Okay, we're 3/5ths of a second into the journey. The liquid has not moved on to the next pipe segment yet. You have two more iterations of all three calculations to do before you move to the next title and segment. Then you iterate.

Oh, yah there are upper and lower bounds that prevent heat transfer.

I've thought about writing a script or spreadsheet, but it's just easier to sandbox it.

See @Yothiel's work here and the wiki entry based off their post.

Pyrex042 · February 24, 2021

31 minutes ago, occamrazor said:

<<lots of math>>
...but it's just easier to sandbox it.

That's more or less where I was going. For things like this, it's much easier to figure out where you're trying to go and then experiment your way there. The heat dropoff in the piped liquid is exponential decay, but, "about how much pipe do I need to cool it to <20c" is far easier to answer than "exactly how much does the temp drop with each pipe segment".

mathmanican · February 24, 2021

20 hours ago, occamrazor said:

I've thought about writing a script or spreadsheet, but it's just easier to sandbox it.

When you write such a spreadsheet, and then discover things don't match up, it can lead to bug chasing and physics abusing. Fun times to be had. However, then you have to keep track of all the little bugs that haven't been fixed, to make sure your spreadsheet predicts correctly. These tiny bugs add up. If you ever decide to make such spreadsheet and want help tracking down errors, feel free to post and ask.

Zistack · March 1, 2021

I made a tool for calculating heat exchange parameters here. The documentation, in particular, contains formulas for solving exactly this sort of problem. You will need to compute your own value for the thermal conductivity between the coolant and the body of fluid, but one of my formulas (flow against stationary mass) should get you what you want. Note that these formulas are a conservative approximation, due to the fact that the game uses discrete time/space and these formulas assume continuous time/space. The difference between the formulas and the game won't be large, and will tell you to slightly overbuild your system anyways (which is always safe).

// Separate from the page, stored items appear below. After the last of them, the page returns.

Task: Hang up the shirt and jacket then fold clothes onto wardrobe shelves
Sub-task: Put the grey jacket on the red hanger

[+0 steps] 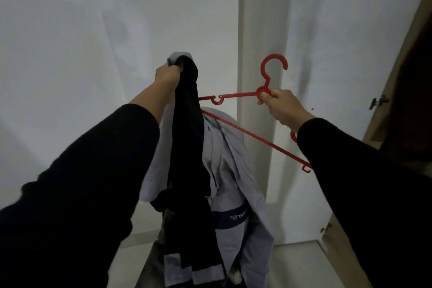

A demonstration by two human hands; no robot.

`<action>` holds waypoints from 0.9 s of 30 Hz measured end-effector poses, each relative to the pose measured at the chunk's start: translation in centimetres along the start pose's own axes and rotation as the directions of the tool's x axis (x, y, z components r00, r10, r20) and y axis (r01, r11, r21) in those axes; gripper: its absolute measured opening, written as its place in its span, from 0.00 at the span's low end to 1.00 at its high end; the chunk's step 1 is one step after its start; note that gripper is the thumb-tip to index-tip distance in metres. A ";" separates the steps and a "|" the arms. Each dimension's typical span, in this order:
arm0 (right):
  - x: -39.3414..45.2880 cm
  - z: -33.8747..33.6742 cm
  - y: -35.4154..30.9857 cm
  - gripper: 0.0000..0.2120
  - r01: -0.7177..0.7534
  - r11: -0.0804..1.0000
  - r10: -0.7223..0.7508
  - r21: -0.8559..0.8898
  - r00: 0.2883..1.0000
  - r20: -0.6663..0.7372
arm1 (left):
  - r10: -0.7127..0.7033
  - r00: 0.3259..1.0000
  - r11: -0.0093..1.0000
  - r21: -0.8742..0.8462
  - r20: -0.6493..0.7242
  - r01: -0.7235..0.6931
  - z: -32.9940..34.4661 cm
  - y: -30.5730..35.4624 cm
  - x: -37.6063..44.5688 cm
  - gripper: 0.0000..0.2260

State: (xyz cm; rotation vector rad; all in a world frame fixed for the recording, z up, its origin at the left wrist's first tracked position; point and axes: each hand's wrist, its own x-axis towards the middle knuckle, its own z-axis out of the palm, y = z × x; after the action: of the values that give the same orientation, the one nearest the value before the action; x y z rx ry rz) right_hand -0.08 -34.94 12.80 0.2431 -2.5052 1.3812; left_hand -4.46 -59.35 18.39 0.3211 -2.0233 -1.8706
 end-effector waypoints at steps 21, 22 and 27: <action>2.9 7.4 6.9 0.16 -0.116 0.967 0.140 -0.227 0.986 0.090 | -0.453 0.856 0.882 0.266 0.249 0.389 0.5 -11.6 1.4 0.13; 3.6 7.5 7.1 0.16 -0.113 0.965 0.146 -0.236 0.981 0.127 | -0.512 0.823 0.836 0.363 0.248 0.411 0.5 -12.6 1.9 0.13; 7.3 8.7 8.5 0.16 -0.088 0.954 0.160 -0.287 0.957 0.240 | -0.711 0.679 0.494 0.816 0.181 0.300 1.6 -15.4 3.9 0.13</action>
State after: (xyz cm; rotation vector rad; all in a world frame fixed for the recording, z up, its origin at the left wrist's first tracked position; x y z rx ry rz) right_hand -10.71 -37.85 3.85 0.2245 -2.9402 1.0841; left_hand -9.86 -60.89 3.50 0.8345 -3.3622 -1.3422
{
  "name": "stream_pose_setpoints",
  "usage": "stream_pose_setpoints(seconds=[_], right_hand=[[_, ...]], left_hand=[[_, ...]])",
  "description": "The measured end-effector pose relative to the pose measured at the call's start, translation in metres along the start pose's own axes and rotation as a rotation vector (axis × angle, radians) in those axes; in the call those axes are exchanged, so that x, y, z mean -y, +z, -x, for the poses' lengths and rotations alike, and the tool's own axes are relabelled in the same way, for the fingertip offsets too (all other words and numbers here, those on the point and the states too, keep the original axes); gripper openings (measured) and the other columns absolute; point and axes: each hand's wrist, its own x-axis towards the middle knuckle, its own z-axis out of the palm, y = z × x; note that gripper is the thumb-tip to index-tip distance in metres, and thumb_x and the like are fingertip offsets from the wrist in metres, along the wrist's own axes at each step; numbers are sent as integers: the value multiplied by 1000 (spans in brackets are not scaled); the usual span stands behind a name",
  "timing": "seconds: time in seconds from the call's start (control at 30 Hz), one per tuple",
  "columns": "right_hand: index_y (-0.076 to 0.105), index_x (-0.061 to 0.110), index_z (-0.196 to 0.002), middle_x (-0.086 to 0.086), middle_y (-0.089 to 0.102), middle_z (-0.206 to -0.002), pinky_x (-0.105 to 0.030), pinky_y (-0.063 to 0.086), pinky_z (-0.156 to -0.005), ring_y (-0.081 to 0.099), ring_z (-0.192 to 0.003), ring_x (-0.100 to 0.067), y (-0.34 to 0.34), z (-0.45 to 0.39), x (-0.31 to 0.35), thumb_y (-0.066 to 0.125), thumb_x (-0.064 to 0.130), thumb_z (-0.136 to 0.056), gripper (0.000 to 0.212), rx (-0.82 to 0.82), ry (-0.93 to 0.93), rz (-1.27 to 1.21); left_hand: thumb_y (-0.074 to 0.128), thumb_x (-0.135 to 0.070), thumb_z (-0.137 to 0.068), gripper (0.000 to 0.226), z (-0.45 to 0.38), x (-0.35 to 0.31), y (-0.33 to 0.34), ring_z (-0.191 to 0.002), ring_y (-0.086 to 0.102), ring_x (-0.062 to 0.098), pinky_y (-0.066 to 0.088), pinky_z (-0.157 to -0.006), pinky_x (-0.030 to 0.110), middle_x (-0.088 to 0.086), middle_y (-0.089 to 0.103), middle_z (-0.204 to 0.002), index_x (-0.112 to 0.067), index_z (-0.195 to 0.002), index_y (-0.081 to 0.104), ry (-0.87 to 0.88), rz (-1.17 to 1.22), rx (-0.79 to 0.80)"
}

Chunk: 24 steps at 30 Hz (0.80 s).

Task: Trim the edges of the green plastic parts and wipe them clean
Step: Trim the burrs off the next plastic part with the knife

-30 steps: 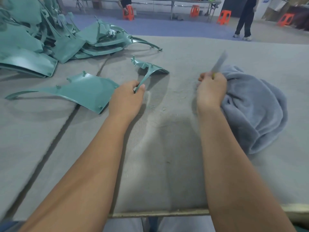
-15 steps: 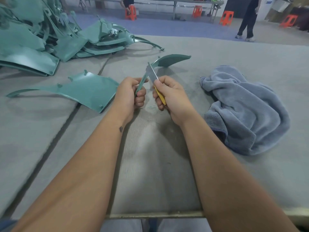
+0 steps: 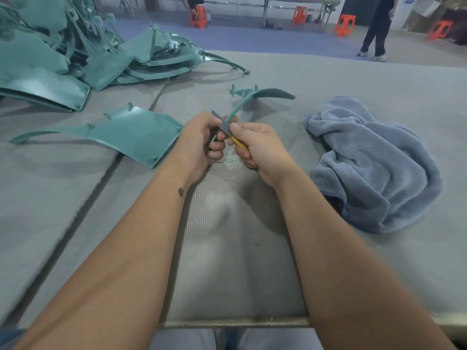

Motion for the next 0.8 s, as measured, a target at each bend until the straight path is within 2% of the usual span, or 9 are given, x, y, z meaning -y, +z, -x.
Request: stream_pose_setpoints(seconds=[0.07,0.13,0.3,0.4,0.43,0.5,0.57,0.67,0.8], right_hand=[[55,12,-66,2,33,-41,-17,15,-35,19,-34,-9,-1,0,0,46,23,-100,37,7,0,4],[54,12,-65,3,34,-40,-16,16,-35,20,-33,-8,-1,0,1,46,22,-100,37,-11,8,16],[50,13,-61,4,31,-41,-16,17,-34,21,-32,-4,3,-2,-1,49,21,-99,39,-116,-13,-4],[51,14,-60,6,32,-41,-17,18,-35,22,-34,-5,3,-3,-3,50,22,-98,39,-185,-32,-22],[50,15,-61,6,33,-41,-18,18,-36,22,-34,-6,3,-4,-3,50,23,-99,39,-215,-30,-33],[50,15,-63,8,33,-40,-19,18,-36,21,-35,-7,0,-6,-2,48,26,-99,38,-280,-10,-81],[49,15,-64,8,33,-40,-18,18,-36,21,-34,-7,-2,-8,-2,47,27,-100,38,-308,2,-139],[51,15,-63,6,33,-40,-16,16,-35,20,-33,-7,-3,-6,-3,48,26,-99,37,-179,-11,-108],[52,14,-61,5,33,-40,-17,17,-34,21,-33,-6,2,-2,-3,49,23,-98,38,-49,-19,16]], left_hand=[[52,-11,-91,28,0,2,2,-44,26,4,17,-44,17,-7,43,-52,5,-112,61,58,-95,-38],[57,-8,-93,24,1,4,2,-44,27,3,19,-46,18,-8,45,-50,5,-113,61,91,-151,-43],[61,-13,-93,11,2,6,4,-44,25,4,21,-41,15,-9,39,-51,-7,-92,70,150,-195,-49],[63,-15,-92,30,3,8,5,-42,24,4,21,-40,16,-12,36,-47,-22,-64,72,176,-248,-69],[64,-15,-92,28,3,8,6,-42,24,4,20,-40,17,-13,36,-45,-24,-67,74,177,-253,-74],[66,-13,-90,11,4,9,6,-45,21,6,16,-43,19,-11,33,-48,-20,-88,75,168,-228,-84],[68,-14,-88,11,4,9,5,-49,18,8,14,-47,23,-7,30,-55,-17,-96,74,166,-197,-88],[68,-15,-87,10,5,8,3,-47,18,6,13,-44,21,-11,36,-52,-15,-96,73,184,-136,-38],[66,-10,-89,10,4,9,2,-42,21,4,16,-39,16,-4,41,-57,-10,-98,70,169,-89,-68]])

Occam Blazer · March 1, 2021

6 hours ago, Zistack said:

I made a tool for calculating heat exchange parameters here.

Good stuff. Thanks.

beeper · March 2, 2021

On 3/1/2021 at 11:31 AM, Zistack said:

I made a tool for calculating heat exchange parameters here. The documentation, in particular, contains formulas for solving exactly this sort of problem. You will need to compute your own value for the thermal conductivity between the coolant and the body of fluid, but one of my formulas (flow against stationary mass) should get you what you want. Note that these formulas are a conservative approximation, due to the fact that the game uses discrete time/space and these formulas assume continuous time/space. The difference between the formulas and the game won't be large, and will tell you to slightly overbuild your system anyways (which is always safe).

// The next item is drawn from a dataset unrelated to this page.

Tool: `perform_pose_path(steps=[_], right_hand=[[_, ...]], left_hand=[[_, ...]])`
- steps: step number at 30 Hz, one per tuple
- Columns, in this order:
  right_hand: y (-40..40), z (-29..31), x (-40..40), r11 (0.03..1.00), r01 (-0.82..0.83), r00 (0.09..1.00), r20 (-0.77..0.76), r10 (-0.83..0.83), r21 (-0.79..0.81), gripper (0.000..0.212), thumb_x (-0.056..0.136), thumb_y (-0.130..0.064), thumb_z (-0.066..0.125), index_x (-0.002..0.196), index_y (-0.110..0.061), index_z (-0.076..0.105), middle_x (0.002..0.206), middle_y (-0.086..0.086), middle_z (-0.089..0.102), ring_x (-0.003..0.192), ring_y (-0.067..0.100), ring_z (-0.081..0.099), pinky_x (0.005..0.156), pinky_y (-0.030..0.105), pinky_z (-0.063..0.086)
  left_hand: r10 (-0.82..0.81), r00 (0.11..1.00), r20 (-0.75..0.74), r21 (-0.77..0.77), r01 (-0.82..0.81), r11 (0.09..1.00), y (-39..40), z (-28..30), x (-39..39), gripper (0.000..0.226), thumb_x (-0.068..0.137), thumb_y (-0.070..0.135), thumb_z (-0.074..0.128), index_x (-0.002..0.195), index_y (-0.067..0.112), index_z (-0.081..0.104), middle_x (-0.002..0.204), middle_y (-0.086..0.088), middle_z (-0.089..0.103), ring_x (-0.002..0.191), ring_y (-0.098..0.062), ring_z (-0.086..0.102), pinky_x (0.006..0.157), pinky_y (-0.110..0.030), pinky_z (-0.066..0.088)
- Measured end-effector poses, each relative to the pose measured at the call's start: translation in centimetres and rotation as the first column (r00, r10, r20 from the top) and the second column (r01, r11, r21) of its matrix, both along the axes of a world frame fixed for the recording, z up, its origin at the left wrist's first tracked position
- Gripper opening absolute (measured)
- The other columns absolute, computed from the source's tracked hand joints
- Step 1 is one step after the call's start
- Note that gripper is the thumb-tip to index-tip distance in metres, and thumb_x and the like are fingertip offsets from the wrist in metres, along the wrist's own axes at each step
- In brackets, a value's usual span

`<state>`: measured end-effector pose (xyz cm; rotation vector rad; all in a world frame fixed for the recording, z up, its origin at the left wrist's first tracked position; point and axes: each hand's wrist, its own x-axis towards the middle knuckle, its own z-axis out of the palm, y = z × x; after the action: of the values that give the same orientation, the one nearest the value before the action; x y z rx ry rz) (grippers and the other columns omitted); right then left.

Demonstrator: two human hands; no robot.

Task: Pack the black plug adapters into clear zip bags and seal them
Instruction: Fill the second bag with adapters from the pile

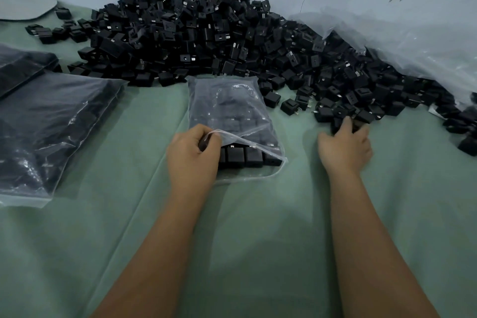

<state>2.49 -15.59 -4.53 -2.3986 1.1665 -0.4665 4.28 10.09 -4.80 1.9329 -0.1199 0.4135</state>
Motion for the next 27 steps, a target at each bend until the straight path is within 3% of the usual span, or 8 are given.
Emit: perform_pose_path(steps=[3,7,12,17,20,23,25,27], right_hand=[[1.1,-0.4,0.1,0.973,-0.196,0.962,0.171,0.215,-0.122,0.048,0.087,-0.022,0.057,0.135,-0.026,0.051,0.141,0.007,0.039,0.119,0.031,0.048,0.100,0.037,0.040],[2.7,-0.6,-0.1,0.922,-0.358,0.885,0.263,0.385,-0.145,0.033,0.081,-0.023,0.069,0.113,-0.026,0.059,0.119,-0.004,0.047,0.102,0.019,0.054,0.089,0.033,0.047],[4.2,-0.2,-1.0,0.915,-0.399,0.826,0.410,0.387,-0.058,0.026,0.078,-0.023,0.074,0.093,-0.029,0.055,0.090,-0.018,0.051,0.089,0.012,0.054,0.078,0.029,0.048],[9.1,1.2,-3.7,0.942,-0.316,0.554,0.785,0.278,-0.111,0.018,0.079,-0.026,0.064,0.094,-0.026,0.053,0.089,-0.020,0.049,0.080,0.006,0.050,0.072,0.018,0.043],[12.4,1.0,-5.2,0.798,-0.488,0.435,0.694,0.573,-0.353,0.016,0.077,-0.024,0.059,0.086,-0.012,0.058,0.083,-0.004,0.053,0.075,0.014,0.050,0.065,0.026,0.042],[15.0,0.6,-5.5,0.670,-0.525,0.546,0.396,0.738,-0.525,0.021,0.077,-0.025,0.061,0.092,-0.010,0.066,0.089,0.005,0.060,0.080,0.021,0.054,0.064,0.027,0.044],[15.8,0.8,-5.0,0.644,-0.589,0.632,0.219,0.744,-0.488,0.030,0.084,-0.018,0.059,0.112,-0.014,0.068,0.110,0.011,0.063,0.099,0.026,0.059,0.075,0.035,0.052],[15.8,1.4,-4.7,0.681,-0.674,0.697,0.062,0.715,-0.286,0.049,0.093,-0.031,0.034,0.138,-0.024,0.052,0.146,0.015,0.042,0.131,0.028,0.042,0.100,0.038,0.043]], left_hand=[[0.005,1.000,-0.005,0.010,-0.005,1.000,0.0,0.0,0.1,0.019,0.086,0.022,0.057,0.067,0.018,0.058,0.058,0.008,0.052,0.072,-0.021,0.053,0.061,-0.030,0.035],[0.000,1.000,0.003,0.005,0.000,1.000,-0.1,-0.1,0.2,0.019,0.085,0.023,0.056,0.066,0.019,0.056,0.058,0.009,0.052,0.072,-0.020,0.052,0.061,-0.030,0.034],[-0.019,1.000,0.011,-0.023,0.019,1.000,0.0,-0.1,0.1,0.020,0.082,0.029,0.053,0.065,0.019,0.056,0.059,0.008,0.052,0.068,-0.016,0.050,0.060,-0.029,0.034],[-0.034,0.999,0.031,-0.123,0.038,0.992,0.1,0.2,-0.5,0.014,0.083,0.026,0.059,0.070,0.027,0.064,0.066,0.011,0.058,0.077,-0.015,0.055,0.069,-0.030,0.043],[-0.022,0.991,0.130,-0.118,0.037,0.992,0.1,0.8,-1.1,0.009,0.085,0.029,0.061,0.079,0.031,0.067,0.075,0.017,0.063,0.086,-0.016,0.057,0.076,-0.027,0.045],[-0.042,0.976,0.212,-0.093,0.063,0.994,0.2,1.1,-1.7,0.007,0.086,0.027,0.061,0.086,0.032,0.066,0.080,0.024,0.062,0.087,-0.013,0.058,0.078,-0.027,0.047],[-0.061,0.964,0.260,-0.060,0.079,0.995,0.3,1.1,-2.0,0.010,0.087,0.023,0.062,0.090,0.029,0.068,0.083,0.024,0.062,0.087,-0.010,0.058,0.079,-0.030,0.049],[-0.071,0.953,0.295,-0.039,0.086,0.996,0.3,1.2,-2.3,0.010,0.087,0.020,0.062,0.091,0.024,0.071,0.084,0.025,0.061,0.086,-0.008,0.057,0.080,-0.033,0.049]])
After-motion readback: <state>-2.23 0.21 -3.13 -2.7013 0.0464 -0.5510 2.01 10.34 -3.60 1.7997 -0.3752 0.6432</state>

Wow, that looks really nice and seems like a good general tool. Now I just need to rip out the small bits that handle what I want.

beeper · March 2, 2021

Zistack, your script does not seem to support a heat exchanger without an airlock as in my example.
If I am following the math correctly (https://github.com/Zistack/ONI-Heat-Exchanger-Calculator/blob/master/doc/HeatExchanger.pdf), I think my example is equivalent to your mass against flow setup with n (the number of tiles past the airlocks) equal to 1 and an airlock made out of a magical material with an infinite thermal conductivity. Does that make sense? If so, any chance of adding a material like that to the script?

Zistack · March 3, 2021

You actually would not have tiles in this case, because those tiles add thermal resistance to the system. n=0 is technically a configuration that makes sense, but would generally be ill-advised for real builds, especially ones using fluids.

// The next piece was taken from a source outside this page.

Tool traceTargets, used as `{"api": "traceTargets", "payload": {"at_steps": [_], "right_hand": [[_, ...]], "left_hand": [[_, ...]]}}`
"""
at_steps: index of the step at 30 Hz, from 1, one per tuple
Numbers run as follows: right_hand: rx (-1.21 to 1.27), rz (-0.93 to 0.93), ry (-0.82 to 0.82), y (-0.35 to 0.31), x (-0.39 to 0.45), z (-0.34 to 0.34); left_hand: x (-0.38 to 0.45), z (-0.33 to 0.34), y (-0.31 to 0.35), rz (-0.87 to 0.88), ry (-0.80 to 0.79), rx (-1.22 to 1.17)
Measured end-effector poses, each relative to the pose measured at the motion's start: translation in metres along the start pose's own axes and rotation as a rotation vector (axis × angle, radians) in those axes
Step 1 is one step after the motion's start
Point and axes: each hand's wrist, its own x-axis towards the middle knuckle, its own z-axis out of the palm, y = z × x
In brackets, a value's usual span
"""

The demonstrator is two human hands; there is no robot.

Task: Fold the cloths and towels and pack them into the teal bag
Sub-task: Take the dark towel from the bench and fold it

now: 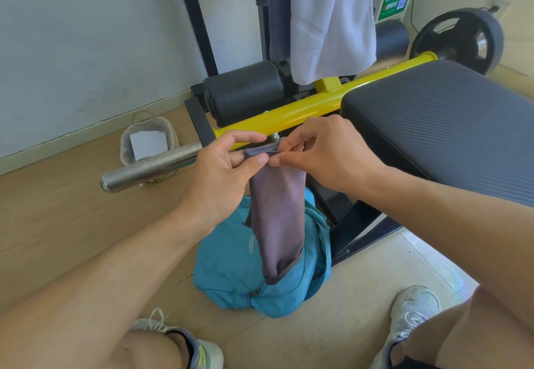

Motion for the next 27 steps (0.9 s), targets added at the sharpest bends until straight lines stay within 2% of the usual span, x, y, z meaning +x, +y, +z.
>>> {"api": "traceTargets", "payload": {"at_steps": [8, 13, 18, 23, 27], "right_hand": [[-0.021, -0.025, -0.079, 0.006, 0.003, -0.009], [-0.102, -0.072, -0.156, 0.01, 0.005, -0.01], [-0.26, -0.099, -0.243, 0.019, 0.007, -0.007], [-0.342, -0.12, -0.29, 0.022, 0.009, -0.009], [-0.303, -0.111, -0.328, 0.02, 0.008, -0.012]], "left_hand": [[0.004, -0.008, 0.0, 0.026, -0.034, -0.029], [0.006, -0.015, 0.004, 0.025, -0.11, -0.067], [0.008, -0.02, 0.004, 0.044, -0.1, -0.075], [0.008, -0.022, 0.0, 0.09, -0.073, 0.044], [0.011, -0.029, -0.006, 0.108, -0.058, 0.192]]}}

Adding an infinitely conductive material would not work, since I wouldn't know which heat exchange formula to use when dealing with the interaction, as they vary from configuration to configuration. You would get the wrong answer if you tried to compute the conductivity exactly as you described (even if you fix the fact that you would want n=0 rather than n=1), simply because I would end up using the wrong formulas for the pipe-to-mass interaction.

I wasn't expecting you to use the script directly, since I know it doesn't quite cover your use case. The mass against flow equation is what you want. You just need to come up with a different value for k. In your case, it's just 1/(coolant-to-pipe-resistance + pipe-to-mass-resistance).

I've thought about adding the ability to override the heat exchanger configuration and just provide a custom value of k, which would get you what you want fairly easily. You would have to compute k yourself, but that's not difficult in your case.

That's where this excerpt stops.